If you regularly watch sporting events, movies or other content via the internet, are you satisfied with the experience? Probably not, especially in terms of bit-rate and delay. Streamphony, developed by a team at HKUST with invaluable support from industry and government, is set to change that thanks to its innovative solutions.
Remember the name "Streamphony". It is a catchy name, but the real reason you will be hearing it more and more in future is because its patented and patent-pending technologies define a new era for content distribution networks with a novel and highly efficient "substream-push" technology.
A research team, under the direction of Prof Gary Chan, Associate Professor at the Department of Computer Science and Engineering, has developed a software suite for large-scale live multimedia streaming, including video, audio and data, over the internet. Streamphony enables an Optimized Global Streaming Cloud for high bit-rate applications, which streams content to a variety of user devices such as mobile phones, tablets, smart TVs, set-top boxes and PCs. Streamphony is also useful for streaming time-critical data, such as stock quotes. It achieves sub-second delay that is much faster than multiple seconds as in many other existing streaming solutions.
Streamphony is being deployed by Mei Ah Digital Technology Limited（美亞數碼科技有限公司）, a top leader in entertainment technology, and a major telecommunication company. High-quality live broadcasts are set to air in December 2012.
"The research started about 10 years ago and after we accumulated experience we started to work with industry and government to commercialize it," says Prof Chan. "Mei Ah has been very supportive since day one. I have been conducting research on this area for years – my PhD thesis was on streaming. But just doing research without deploying in industry means that something is lacking. Therefore, I want to walk those extra miles to develop it as a real system for industry to use."
Quantum Leap Prof Chan explains more about the unique and innovative features that account for Streamphony's high efficiency and low deployment cost. "It divides the multimedia stream into multiple sub-streams and intelligently pushes them over multiple paths in the cloud. This new design paradigm is a quantum leap from the traditional design, leading to its remarkably lower delay," he says.
Mr Steve Law is Executive Director of Mei Ah: "We distribute content to end-users via traditional channels such as cable. We had been looking into new media when, by chance, I met Prof Chan. Hearing about his work, it triggered something with me. I felt he had a very mature thought about distribution networks – not just on the academic side but that he was just a step away from commercialization. It made sense to work together. Streamphony fits our goals with its innovative approaches."
Cost Savings The major benefits, he notes, are in cost savings. "We can save on bandwidth costs by about 70 percent, and by 30 percent on hardware. In order to cater for our target population size, with traditional methods we need large bandwidth and expensive servers, but now with Streamphony we can physically reduce the cost and number of servers with much lower bandwidth. And as our target population grows, the savings further increase." He is looking forward to further close collaboration with Prof Chan's team as Mei Ah rolls out its deployment to Mainland China and the rest of the world, following its Hong Kong release.

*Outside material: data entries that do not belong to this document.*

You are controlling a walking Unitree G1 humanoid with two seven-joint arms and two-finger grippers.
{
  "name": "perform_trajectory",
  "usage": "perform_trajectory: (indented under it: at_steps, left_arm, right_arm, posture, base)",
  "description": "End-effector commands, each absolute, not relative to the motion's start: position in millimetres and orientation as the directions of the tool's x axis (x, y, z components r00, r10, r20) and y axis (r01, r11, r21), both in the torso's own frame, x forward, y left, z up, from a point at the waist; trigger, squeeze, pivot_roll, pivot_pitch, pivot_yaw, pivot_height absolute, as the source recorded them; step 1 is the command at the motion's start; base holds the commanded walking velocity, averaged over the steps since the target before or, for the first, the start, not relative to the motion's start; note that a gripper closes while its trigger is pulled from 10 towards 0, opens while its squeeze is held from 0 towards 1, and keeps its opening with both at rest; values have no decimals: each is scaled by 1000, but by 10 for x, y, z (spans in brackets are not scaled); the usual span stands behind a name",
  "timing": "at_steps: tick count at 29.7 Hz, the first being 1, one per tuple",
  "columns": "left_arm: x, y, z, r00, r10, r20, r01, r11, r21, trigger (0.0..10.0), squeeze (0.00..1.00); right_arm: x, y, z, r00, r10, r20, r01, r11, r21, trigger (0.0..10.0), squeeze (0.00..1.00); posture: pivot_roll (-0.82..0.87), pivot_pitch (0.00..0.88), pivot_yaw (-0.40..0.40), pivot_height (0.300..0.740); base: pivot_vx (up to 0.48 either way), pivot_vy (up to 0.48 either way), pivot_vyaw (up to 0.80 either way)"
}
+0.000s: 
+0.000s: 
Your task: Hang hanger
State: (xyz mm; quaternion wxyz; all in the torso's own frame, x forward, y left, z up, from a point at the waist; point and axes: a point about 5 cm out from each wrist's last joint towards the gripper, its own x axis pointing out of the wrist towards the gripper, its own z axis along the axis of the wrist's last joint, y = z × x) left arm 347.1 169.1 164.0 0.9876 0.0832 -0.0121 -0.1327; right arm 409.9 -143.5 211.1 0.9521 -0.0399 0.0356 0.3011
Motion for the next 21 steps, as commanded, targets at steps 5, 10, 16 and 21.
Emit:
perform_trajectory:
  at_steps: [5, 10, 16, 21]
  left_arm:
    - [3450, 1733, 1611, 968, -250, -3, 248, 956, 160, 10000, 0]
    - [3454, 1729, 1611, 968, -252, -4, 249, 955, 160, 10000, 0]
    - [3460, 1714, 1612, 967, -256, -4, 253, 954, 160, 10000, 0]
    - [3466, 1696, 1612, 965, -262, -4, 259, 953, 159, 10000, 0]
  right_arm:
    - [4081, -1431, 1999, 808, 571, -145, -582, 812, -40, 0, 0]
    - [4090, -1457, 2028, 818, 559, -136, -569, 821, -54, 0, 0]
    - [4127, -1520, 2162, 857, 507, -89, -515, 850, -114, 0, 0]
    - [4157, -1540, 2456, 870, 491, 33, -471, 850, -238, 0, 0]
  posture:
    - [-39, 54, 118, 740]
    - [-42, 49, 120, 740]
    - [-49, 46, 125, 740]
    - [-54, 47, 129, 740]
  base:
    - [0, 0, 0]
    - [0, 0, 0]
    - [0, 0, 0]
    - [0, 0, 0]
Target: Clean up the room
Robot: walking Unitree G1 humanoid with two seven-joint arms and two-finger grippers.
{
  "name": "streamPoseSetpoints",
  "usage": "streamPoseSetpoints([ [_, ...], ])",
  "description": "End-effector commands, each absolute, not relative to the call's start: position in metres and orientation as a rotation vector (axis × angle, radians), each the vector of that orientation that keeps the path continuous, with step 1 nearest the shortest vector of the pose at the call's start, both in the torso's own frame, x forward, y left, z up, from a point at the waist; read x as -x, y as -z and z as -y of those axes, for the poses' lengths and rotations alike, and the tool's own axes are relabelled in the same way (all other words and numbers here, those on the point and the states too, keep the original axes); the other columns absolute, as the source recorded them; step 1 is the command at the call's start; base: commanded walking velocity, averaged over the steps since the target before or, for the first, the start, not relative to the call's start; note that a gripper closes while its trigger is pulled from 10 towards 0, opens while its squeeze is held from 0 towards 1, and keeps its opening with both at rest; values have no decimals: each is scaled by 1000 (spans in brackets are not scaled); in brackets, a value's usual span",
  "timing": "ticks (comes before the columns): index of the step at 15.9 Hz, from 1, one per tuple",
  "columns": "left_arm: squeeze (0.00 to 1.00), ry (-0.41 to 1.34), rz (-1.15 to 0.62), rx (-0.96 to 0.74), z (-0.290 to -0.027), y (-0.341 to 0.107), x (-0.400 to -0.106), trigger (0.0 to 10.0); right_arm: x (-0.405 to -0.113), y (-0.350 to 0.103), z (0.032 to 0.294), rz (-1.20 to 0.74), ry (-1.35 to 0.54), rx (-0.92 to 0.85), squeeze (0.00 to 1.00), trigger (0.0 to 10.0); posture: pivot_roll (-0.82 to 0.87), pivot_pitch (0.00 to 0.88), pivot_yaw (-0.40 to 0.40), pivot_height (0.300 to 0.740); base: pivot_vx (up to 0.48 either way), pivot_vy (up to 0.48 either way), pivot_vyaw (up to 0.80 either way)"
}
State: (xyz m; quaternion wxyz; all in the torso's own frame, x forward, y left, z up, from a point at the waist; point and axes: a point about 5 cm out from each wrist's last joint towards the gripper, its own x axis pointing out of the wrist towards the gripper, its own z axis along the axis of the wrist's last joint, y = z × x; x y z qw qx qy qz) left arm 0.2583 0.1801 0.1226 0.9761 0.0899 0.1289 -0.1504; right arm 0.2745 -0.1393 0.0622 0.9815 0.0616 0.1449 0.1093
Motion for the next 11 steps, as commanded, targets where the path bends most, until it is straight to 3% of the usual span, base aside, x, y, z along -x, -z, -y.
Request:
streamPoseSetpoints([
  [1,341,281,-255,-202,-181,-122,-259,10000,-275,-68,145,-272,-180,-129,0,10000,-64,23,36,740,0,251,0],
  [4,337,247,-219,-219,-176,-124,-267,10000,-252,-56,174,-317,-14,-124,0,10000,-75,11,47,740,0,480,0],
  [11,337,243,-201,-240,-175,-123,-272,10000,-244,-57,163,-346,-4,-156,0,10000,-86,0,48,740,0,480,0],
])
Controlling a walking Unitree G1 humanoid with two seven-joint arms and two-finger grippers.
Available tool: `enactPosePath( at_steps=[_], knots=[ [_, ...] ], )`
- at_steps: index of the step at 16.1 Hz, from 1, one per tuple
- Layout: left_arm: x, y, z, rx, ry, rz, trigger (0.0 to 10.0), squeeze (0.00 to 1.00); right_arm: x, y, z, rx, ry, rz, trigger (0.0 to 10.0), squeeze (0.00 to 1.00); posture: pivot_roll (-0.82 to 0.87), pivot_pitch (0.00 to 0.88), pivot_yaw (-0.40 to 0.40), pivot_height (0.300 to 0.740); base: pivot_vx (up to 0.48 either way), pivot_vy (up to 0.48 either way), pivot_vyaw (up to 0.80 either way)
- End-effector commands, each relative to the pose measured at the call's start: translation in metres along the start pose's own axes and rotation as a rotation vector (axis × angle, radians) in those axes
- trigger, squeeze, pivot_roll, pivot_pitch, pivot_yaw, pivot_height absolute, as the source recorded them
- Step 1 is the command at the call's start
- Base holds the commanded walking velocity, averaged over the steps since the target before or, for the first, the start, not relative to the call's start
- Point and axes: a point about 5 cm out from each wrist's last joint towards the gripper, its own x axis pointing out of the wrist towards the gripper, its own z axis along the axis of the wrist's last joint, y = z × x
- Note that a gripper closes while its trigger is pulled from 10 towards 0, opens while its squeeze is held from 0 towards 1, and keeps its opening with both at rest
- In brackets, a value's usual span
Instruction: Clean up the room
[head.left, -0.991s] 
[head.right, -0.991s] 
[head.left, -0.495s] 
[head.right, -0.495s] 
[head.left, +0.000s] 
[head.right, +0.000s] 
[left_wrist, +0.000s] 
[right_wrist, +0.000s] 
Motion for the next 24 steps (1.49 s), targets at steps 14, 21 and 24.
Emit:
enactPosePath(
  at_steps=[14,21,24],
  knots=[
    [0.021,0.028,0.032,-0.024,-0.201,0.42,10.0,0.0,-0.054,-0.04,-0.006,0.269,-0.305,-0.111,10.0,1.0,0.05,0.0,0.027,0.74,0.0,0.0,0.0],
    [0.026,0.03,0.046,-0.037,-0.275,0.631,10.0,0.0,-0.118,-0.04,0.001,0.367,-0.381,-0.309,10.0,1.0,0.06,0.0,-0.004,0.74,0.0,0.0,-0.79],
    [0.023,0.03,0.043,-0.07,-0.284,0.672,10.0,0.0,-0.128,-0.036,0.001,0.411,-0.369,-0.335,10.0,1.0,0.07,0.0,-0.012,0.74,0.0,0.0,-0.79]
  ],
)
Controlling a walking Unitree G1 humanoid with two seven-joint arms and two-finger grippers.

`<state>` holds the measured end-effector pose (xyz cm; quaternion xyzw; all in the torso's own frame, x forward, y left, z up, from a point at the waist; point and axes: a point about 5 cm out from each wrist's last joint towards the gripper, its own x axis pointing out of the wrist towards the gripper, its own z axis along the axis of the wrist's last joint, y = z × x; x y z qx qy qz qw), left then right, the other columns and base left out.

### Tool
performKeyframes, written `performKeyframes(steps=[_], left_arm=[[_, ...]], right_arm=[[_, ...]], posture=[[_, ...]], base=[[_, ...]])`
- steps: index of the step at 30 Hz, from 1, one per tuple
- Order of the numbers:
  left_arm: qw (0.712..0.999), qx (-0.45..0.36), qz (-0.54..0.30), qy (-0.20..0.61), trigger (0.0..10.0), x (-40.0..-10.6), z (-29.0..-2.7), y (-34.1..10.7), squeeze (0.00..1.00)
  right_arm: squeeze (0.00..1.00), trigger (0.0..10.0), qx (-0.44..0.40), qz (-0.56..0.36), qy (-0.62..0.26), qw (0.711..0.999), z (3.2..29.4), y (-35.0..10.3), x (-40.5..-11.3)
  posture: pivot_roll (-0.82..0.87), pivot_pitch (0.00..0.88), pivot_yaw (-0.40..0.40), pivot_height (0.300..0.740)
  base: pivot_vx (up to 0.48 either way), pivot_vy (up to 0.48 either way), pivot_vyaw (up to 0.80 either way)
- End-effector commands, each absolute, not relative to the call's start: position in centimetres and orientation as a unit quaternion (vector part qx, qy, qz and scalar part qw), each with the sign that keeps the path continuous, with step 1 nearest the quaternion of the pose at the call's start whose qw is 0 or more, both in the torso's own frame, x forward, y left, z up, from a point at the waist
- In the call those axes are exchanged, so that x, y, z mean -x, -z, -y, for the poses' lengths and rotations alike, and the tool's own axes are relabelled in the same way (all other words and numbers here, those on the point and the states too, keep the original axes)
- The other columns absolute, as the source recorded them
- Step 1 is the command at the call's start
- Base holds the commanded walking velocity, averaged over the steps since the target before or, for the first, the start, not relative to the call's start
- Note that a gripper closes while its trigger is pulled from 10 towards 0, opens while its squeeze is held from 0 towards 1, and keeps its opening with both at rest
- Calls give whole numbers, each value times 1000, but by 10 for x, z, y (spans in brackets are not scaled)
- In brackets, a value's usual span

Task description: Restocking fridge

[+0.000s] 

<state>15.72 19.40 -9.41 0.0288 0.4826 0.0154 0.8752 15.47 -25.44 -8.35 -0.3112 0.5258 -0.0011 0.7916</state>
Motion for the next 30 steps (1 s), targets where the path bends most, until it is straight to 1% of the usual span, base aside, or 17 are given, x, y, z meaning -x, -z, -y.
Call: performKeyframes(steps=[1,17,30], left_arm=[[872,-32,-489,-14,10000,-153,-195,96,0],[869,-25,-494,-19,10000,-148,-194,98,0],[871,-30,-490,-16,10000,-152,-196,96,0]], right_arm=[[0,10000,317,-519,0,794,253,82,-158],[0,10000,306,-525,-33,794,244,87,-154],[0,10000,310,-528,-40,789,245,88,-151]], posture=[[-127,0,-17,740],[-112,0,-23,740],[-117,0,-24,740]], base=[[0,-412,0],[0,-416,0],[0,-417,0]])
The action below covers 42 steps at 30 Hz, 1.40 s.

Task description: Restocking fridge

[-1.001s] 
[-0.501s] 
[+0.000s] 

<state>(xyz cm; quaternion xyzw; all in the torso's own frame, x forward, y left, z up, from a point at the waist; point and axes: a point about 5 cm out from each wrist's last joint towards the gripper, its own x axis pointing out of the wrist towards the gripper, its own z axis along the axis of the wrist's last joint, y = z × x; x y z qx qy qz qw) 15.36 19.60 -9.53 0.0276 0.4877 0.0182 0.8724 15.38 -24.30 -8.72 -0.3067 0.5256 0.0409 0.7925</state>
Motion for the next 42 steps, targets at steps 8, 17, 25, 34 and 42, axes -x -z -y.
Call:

Another key partner is the Innovation and Technology Commission (ITC) of the Hong Kong Government. "Through this cooperation we have received funding that enables us to hire software engineers so that research results can be turned into software codes that can be tested in the real environment," says Prof Chan.
Mutual Benefits Speaking about collaboration with industry, Prof Chan says it is very important because both parties depend on one another. "For a researcher like me, who is keen to roll out technology that people enjoy using, such collaboration is the key. I like to address real industry needs through my research. In this way, our research results can be finally channeled into industry, bringing impact to our lives."
The team – which has averaged around 10 research staff, though at times rising to 20 – will continue to develop Streamphony, with the help of Mei Ah. "Many elements can be improved, especially as networks keep changing and users' expectations rise. This calls for better and continual research," he says.
Prof Chan did his PhD in Electrical Engineering at Stanford University, where he was a William and Leila fellow. He got his BSE in Electrical Engineering from Princeton University. He has been at HKUST since 1999. In 2011 he led a team that developed another wireless project, called Lavinet. Lavinet is a multi-hop wireless mesh network that greatly extends the coverage and improves the data access of Wi-Fi networks. The software implements a set of innovative channel selection and routing algorithms that effectively avoid traffic congestion and reduce signal interference. It is already commercialized and deployed in Modern Terminals, a leading port terminal in Hong Kong, and was awarded bronze in the Best Innovation & Research Award (College & Undergraduates) in the Hong Kong ICT Awards 2012.
As for the Streamphony, it is set to have a far-reaching impact on the world. It is expected that in a few years’ time it will be widely applied – and when you watch live soccer matches via this, you can think with pride of HKUST!